**WHAT TO PRODUCE**
Please repeat the whole listing exactly, but leave out any picture it holds.

**RAW DATA**
_ _ _ _ _

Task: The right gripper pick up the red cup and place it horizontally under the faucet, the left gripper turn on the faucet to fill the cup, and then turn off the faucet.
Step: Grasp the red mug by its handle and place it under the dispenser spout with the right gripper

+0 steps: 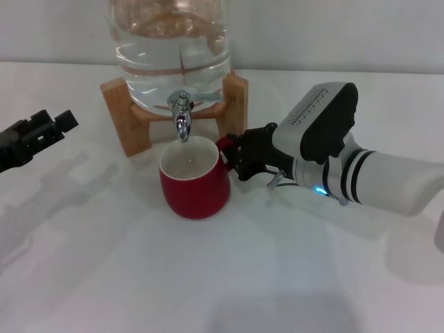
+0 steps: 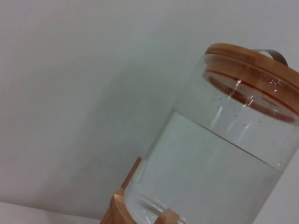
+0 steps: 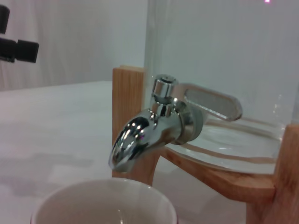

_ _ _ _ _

**WRITTEN REPLY**
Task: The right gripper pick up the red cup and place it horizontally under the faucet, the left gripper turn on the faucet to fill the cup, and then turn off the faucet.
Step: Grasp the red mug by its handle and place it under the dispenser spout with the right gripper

+0 steps: 
+0 steps: 
+0 steps: 

This completes the response.